Reddy, RK, Pieramici, DJ, Gune, S, Ghanekar, A, Lu, N, Quezada-Ruiz, C, Baumal, CR
Ophthalmology. 2018;(10):1568-1574
Abstract
PURPOSE To determine whether there are baseline characteristics that distinguish patients with diabetic macular edema (DME) with coexisting macular nonperfusion (MNP) at baseline and assess these patients' potential to achieve favorable visual acuity (VA), anatomic, and diabetic retinopathy (DR) outcomes over 24 months. DESIGN Post hoc analysis of RIDE/RISE, 2 phase 3, parallel, randomized, multicenter, double-masked trials (ClinicalTrials.gov: NCT00473382; NCT00473330). PARTICIPANTS Study eyes with best-corrected VA (BCVA)/fluorescein angiogram (FA) data at baseline. METHODS To measure MNP, the Early Treatment for Diabetic Retinopathy Study (ETDRS) grid was overlaid on FAs of the macula. The MNP area was calculated by estimating the percentage of capillary loss in the central, inner, and outer subfields and converting into disc areas (DAs) using a software algorithm. Summary statistics and P values, respectively, were provided for all outcomes and comparisons of interest.
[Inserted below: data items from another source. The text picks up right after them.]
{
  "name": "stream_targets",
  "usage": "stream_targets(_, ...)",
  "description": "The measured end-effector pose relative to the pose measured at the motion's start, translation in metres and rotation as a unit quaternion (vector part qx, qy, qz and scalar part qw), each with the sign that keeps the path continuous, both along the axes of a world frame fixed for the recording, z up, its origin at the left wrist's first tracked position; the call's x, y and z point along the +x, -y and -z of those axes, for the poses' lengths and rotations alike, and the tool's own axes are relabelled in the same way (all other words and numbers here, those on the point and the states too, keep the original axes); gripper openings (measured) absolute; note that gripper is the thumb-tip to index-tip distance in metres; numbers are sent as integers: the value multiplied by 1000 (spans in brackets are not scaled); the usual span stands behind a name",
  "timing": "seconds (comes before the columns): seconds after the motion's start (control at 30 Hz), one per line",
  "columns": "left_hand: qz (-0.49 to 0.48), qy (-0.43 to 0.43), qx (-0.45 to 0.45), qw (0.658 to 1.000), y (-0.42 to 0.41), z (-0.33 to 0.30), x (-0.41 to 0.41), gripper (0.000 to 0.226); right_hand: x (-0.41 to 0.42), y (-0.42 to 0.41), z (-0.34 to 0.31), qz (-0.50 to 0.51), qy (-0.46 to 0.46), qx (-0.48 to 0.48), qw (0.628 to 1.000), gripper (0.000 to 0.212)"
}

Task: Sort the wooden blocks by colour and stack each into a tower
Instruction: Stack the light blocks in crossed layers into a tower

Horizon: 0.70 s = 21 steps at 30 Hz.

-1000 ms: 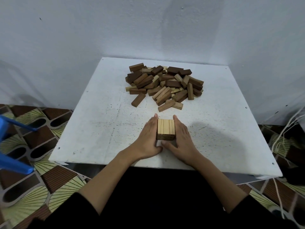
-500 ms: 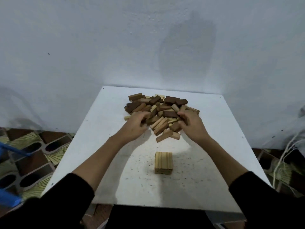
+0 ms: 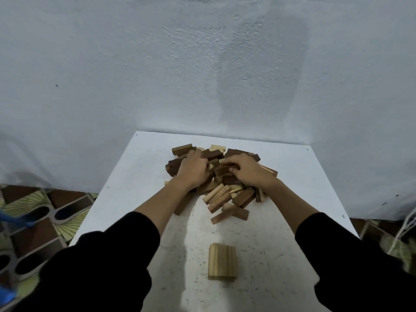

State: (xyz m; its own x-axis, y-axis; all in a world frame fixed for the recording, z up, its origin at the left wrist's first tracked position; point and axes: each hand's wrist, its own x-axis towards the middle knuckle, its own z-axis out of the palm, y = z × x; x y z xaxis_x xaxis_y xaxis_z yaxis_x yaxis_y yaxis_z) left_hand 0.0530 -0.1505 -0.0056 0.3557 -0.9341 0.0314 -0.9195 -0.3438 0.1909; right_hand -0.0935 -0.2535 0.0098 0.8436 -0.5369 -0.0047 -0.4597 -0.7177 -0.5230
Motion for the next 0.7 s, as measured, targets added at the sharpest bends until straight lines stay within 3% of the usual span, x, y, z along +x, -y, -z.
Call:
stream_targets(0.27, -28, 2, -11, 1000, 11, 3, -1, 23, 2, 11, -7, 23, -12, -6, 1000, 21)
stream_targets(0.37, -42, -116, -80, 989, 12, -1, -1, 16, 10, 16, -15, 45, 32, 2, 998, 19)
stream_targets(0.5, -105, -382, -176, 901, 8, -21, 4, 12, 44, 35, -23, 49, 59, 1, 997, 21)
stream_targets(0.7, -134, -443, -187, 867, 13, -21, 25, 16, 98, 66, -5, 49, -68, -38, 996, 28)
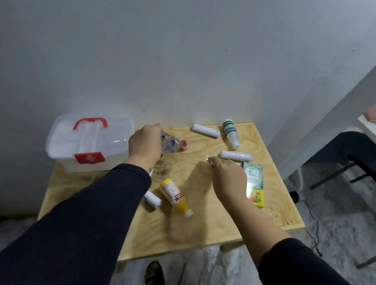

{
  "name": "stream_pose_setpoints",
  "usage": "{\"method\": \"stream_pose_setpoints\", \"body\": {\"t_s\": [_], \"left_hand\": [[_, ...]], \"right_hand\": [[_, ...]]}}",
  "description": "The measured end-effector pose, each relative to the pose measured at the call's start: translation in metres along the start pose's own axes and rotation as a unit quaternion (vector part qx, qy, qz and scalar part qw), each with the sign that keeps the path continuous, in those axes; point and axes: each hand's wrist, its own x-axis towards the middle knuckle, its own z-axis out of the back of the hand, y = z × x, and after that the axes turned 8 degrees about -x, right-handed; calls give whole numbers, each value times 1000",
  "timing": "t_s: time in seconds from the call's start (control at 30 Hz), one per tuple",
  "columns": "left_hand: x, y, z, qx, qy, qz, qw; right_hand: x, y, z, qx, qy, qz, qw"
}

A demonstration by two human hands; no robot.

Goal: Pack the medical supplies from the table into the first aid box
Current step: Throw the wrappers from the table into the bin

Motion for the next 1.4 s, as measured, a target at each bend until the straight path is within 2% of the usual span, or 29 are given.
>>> {"method": "stream_pose_setpoints", "body": {"t_s": [0.1,0.27,0.7,1.03,1.23,1.4], "left_hand": [[-21,-3,23,-40,-49,25,998],[-80,12,52,-87,-92,75,989],[-226,156,131,-59,-131,279,949],[-336,321,140,-66,-99,410,904],[-371,410,120,-95,-46,457,883],[-383,460,98,-124,-12,474,872]], "right_hand": [[5,9,28,76,-43,-26,996],[-11,45,66,166,-36,-9,985],[-88,242,86,236,102,153,954],[-162,424,32,165,265,243,919],[-197,511,-30,140,344,228,900],[-209,560,-80,129,377,204,894]]}}
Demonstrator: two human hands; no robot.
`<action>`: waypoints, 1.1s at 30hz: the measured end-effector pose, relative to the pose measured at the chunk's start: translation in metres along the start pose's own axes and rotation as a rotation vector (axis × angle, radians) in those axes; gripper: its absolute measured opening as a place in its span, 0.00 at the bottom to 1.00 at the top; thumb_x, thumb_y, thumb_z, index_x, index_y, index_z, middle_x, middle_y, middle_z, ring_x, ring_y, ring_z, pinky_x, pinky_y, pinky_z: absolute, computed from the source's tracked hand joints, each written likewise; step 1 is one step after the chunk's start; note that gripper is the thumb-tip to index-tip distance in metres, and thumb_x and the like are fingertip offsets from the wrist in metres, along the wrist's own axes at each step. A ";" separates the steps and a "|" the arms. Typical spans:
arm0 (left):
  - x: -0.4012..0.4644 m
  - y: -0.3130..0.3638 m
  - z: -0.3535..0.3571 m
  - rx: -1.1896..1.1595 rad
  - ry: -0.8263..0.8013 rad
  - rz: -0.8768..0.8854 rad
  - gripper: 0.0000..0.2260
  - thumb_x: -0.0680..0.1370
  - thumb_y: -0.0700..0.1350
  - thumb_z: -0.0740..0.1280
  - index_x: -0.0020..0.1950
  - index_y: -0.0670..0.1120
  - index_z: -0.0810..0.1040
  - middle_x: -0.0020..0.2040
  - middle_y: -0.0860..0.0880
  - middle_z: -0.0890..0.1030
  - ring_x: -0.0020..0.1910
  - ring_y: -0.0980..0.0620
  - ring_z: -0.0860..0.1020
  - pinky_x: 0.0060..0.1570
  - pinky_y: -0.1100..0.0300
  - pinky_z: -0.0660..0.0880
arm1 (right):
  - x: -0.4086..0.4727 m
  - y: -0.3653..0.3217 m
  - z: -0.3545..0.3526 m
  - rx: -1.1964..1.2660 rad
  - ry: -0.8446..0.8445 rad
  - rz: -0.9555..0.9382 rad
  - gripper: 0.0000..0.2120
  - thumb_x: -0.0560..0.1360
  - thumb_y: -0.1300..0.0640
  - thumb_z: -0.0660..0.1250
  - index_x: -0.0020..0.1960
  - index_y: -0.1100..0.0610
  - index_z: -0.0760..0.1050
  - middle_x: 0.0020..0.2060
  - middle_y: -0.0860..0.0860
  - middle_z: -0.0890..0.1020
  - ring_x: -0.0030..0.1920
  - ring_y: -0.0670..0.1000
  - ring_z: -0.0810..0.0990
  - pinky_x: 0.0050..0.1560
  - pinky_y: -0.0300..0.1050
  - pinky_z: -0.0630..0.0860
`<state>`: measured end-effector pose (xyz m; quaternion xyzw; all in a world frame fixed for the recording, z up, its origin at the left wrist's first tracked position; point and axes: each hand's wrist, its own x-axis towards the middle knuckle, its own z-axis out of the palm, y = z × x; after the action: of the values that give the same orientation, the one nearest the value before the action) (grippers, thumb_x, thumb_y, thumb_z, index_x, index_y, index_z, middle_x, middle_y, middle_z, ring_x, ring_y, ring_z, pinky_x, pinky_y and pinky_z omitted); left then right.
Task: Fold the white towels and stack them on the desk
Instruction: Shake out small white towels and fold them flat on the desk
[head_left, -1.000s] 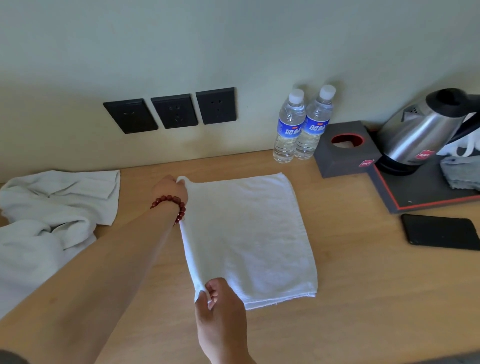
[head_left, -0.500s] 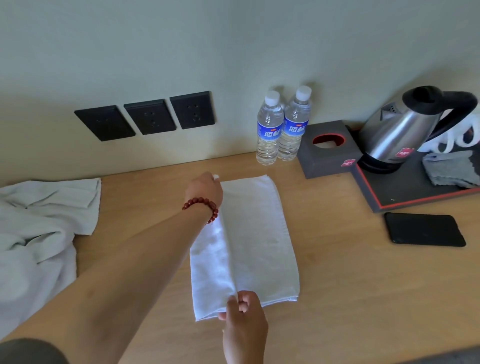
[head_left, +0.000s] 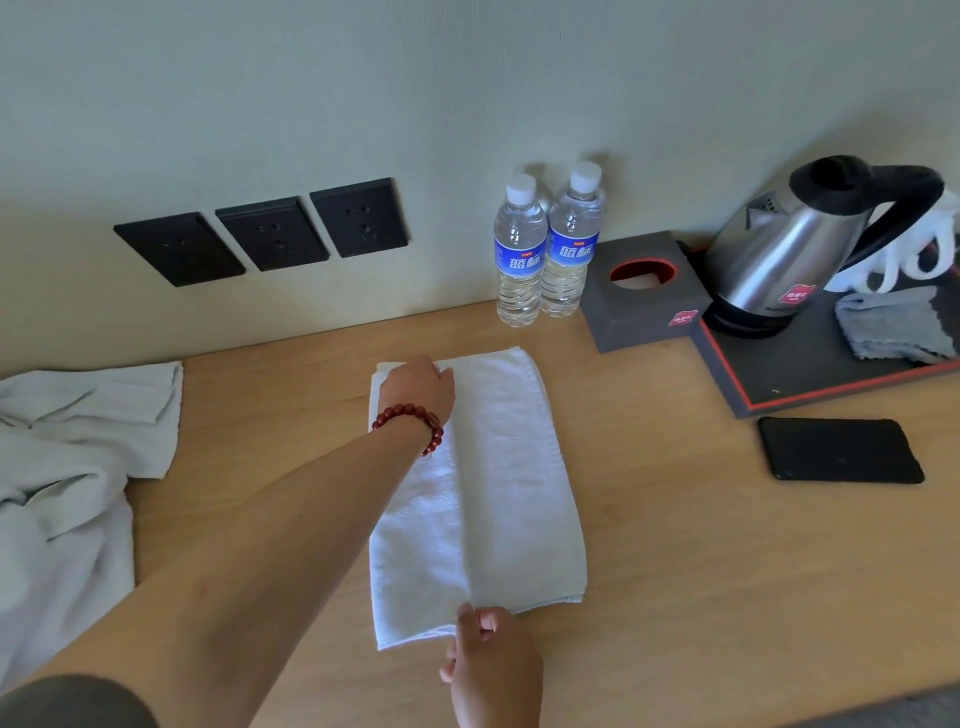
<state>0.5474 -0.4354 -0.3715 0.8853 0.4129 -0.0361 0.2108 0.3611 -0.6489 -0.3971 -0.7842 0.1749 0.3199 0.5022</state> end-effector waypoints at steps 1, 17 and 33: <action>0.000 0.000 0.000 0.000 0.003 0.002 0.16 0.82 0.56 0.58 0.58 0.46 0.77 0.51 0.44 0.82 0.48 0.45 0.78 0.45 0.56 0.73 | 0.000 0.000 0.000 -0.015 0.003 0.002 0.13 0.78 0.50 0.67 0.38 0.53 0.78 0.30 0.52 0.83 0.29 0.49 0.83 0.30 0.37 0.77; 0.003 -0.009 0.003 -0.048 -0.026 0.025 0.16 0.80 0.57 0.66 0.58 0.46 0.75 0.52 0.48 0.81 0.47 0.49 0.77 0.44 0.57 0.72 | 0.021 0.018 0.006 -0.332 -0.029 -0.020 0.31 0.67 0.24 0.50 0.34 0.50 0.76 0.33 0.47 0.83 0.35 0.45 0.83 0.45 0.47 0.80; 0.006 -0.028 -0.002 -0.011 0.096 0.167 0.19 0.83 0.58 0.59 0.65 0.47 0.72 0.53 0.47 0.79 0.55 0.45 0.77 0.54 0.50 0.77 | 0.000 -0.019 0.014 -0.370 0.275 -0.590 0.13 0.67 0.49 0.74 0.45 0.41 0.71 0.35 0.39 0.74 0.33 0.38 0.74 0.28 0.29 0.65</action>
<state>0.5300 -0.4144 -0.3812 0.9162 0.3474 0.0266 0.1979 0.3684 -0.6279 -0.3882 -0.9139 -0.0536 0.0792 0.3945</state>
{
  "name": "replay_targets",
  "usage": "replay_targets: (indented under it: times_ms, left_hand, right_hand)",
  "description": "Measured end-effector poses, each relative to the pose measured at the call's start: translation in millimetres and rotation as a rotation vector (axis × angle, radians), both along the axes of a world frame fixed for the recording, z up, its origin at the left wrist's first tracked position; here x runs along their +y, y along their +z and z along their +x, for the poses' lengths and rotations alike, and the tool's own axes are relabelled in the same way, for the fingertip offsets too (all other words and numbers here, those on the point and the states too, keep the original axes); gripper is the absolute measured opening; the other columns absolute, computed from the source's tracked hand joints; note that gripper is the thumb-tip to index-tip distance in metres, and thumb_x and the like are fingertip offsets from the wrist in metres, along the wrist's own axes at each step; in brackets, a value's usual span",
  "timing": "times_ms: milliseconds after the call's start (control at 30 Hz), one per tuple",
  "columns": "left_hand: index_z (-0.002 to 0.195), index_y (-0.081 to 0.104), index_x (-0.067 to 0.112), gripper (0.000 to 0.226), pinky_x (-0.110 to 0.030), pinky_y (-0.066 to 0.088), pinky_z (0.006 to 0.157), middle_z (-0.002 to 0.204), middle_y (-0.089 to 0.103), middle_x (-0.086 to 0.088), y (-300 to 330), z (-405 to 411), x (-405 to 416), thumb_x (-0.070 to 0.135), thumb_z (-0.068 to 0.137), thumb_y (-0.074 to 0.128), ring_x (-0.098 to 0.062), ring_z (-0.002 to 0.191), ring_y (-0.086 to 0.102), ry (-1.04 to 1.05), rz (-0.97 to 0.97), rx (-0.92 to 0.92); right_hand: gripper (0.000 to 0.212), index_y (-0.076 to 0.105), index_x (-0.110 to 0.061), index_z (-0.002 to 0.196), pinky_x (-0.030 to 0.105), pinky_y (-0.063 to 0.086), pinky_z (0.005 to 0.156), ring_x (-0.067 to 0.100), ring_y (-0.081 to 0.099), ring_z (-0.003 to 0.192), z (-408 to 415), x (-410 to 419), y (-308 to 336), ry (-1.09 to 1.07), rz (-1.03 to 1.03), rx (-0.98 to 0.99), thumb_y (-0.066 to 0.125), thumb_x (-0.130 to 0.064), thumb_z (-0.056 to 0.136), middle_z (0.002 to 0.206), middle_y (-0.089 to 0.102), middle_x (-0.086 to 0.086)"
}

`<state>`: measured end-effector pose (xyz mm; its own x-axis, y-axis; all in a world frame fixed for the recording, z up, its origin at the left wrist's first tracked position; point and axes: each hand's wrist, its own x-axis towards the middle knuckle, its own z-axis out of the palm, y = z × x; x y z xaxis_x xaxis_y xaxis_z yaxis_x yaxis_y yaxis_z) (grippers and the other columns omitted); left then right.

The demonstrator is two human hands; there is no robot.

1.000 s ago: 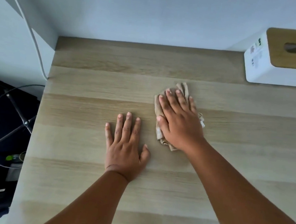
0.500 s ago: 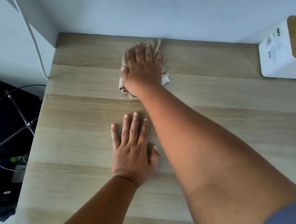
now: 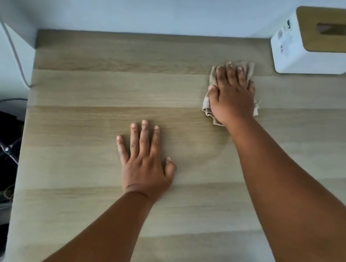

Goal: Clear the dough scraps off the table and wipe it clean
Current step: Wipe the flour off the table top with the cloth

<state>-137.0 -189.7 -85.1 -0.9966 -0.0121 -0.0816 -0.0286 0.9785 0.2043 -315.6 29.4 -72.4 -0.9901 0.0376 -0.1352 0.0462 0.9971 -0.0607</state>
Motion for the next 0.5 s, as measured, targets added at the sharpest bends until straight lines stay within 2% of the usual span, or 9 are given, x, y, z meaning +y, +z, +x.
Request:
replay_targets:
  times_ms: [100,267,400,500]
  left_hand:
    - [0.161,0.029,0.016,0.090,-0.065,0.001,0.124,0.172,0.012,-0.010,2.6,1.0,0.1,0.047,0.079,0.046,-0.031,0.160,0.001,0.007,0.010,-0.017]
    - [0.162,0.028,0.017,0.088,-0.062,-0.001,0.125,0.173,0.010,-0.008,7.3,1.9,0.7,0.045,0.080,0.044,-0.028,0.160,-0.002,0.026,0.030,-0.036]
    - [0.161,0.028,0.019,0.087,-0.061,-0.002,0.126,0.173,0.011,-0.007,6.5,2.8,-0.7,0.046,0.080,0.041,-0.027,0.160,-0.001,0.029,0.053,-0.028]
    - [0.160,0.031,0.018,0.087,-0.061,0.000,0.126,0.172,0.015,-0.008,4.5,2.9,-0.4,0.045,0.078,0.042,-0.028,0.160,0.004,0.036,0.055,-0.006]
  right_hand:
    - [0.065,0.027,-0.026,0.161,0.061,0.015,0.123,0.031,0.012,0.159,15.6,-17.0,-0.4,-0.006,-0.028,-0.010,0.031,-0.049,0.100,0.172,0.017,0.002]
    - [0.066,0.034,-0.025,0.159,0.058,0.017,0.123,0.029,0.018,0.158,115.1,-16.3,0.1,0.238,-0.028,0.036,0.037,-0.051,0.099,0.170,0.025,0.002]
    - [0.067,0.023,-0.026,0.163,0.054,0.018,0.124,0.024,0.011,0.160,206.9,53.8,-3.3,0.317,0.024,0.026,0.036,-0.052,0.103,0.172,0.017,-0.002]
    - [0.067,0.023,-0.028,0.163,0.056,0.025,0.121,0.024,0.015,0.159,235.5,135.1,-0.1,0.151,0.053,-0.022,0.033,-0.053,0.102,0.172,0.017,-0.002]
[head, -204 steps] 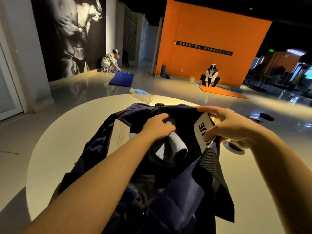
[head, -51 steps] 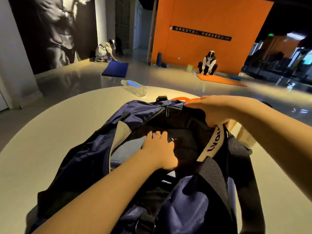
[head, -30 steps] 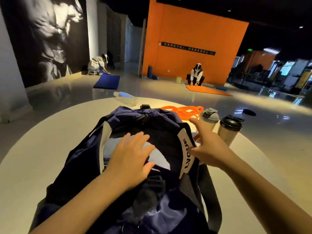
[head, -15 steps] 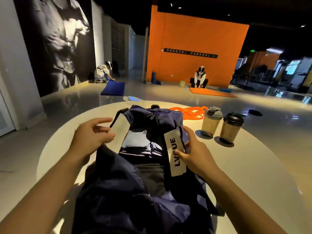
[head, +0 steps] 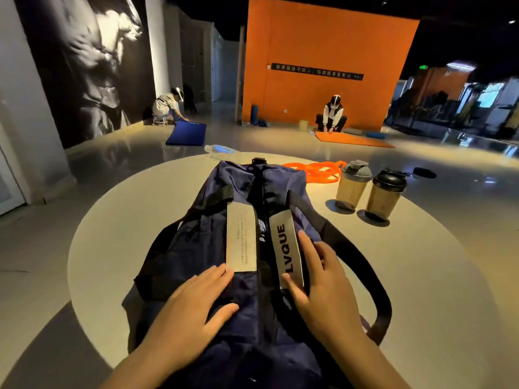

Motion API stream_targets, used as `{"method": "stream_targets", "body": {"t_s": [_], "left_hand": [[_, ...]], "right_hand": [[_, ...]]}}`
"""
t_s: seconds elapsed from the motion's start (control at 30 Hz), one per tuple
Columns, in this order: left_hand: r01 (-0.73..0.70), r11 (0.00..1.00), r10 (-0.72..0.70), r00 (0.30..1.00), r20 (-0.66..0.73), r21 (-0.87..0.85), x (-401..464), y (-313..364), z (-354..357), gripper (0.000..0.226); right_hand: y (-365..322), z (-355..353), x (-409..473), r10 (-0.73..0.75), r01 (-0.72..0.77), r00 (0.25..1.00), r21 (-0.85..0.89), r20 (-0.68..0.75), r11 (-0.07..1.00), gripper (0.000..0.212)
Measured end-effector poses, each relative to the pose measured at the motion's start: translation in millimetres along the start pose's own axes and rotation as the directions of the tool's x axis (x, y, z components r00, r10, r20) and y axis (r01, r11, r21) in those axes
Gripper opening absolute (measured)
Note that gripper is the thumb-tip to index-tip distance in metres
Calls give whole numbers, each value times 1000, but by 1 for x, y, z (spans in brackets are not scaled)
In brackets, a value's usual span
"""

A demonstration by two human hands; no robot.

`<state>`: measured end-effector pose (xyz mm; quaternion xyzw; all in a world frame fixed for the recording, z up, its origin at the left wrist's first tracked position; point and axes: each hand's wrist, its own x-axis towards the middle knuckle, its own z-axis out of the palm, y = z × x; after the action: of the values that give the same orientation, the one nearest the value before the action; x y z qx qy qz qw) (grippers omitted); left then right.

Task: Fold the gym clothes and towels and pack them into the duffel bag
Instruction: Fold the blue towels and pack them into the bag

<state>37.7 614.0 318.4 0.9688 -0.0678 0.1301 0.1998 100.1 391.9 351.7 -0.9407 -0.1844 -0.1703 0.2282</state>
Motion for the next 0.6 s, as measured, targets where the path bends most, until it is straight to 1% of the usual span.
{"method": "stream_targets", "body": {"t_s": [0.07,0.1,0.13,0.17,0.23,0.3,0.37,0.47,0.6], "left_hand": [[-14,999,14,1000,-9,41,-17,9,1,78],[-18,998,17,1000,17,55,-26,12,2,68],[-28,997,24,998,51,76,-34,14,4,62],[-41,993,35,998,58,110,-40,14,6,59],[-58,988,49,997,66,147,-50,12,11,61],[-61,980,54,998,42,187,-54,10,15,63],[-63,974,56,998,37,217,-53,8,18,66],[-46,973,29,997,76,227,-48,4,18,69],[-20,969,11,999,38,247,-30,-12,20,69]], "right_hand": [[2,7,-25,-81,75,992,-67,-98,995,73],[2,11,-39,-102,93,990,-91,-99,992,68],[3,14,-51,-87,81,994,-100,-62,992,66],[4,16,-61,-66,65,998,-101,-15,993,67],[10,19,-71,5,0,994,-45,109,999,78],[17,19,-71,83,-86,975,4,206,996,88],[19,19,-66,104,-107,956,-4,274,994,92],[18,27,-53,82,-89,952,8,294,996,95],[21,42,-29,23,-41,963,62,268,997,95]]}}
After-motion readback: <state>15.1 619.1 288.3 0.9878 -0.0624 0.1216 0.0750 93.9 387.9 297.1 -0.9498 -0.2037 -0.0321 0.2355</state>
MAIN OUTCOME MEASURES Baseline characteristics; MNP area, BCVA, and central subfield thickness (CST) at months 12 and 24; and incidence of study eyes with ≥2-step DR improvement at months 3, 6, 12, 18, and 24. RESULTS Baseline MNP was detected in 28.2%, 25.8%, and 26.3% of study eyes in the ranibizumab 0.3 mg (n = 213), ranibizumab 0.5 mg (n = 225), and sham (n = 228) arms, respectively. At baseline, patients with MNP were younger and had shorter diabetes duration, worse vision, increased CST, and worse DR severity (P values < 0.01 vs. those without MNP). In the ranibizumab 0.3 mg arm, eyes with baseline MNP had lower mean baseline BCVA (53.4 vs. 57.2 ETDRS letters for those without baseline MNP; P = 0.05), but mean BCVA gain at month 24 was comparable (+15.6 vs. +13.4 ETDRS letters, respectively; P = 0.2). Eyes with baseline MNP had increased CST at baseline, but experienced a greater decrease in CST by month 24. The proportion of eyes with ≥2-step DR improvement was greater for eyes with versus without baseline MNP in each ranibizumab arm. CONCLUSIONS Despite having worse vision/increased CST versus those without baseline MNP, eyes with concurrent DME and baseline MNP entering RIDE/RISE experienced robust VA and anatomic improvement with ranibizumab and therefore should not be excluded from therapy.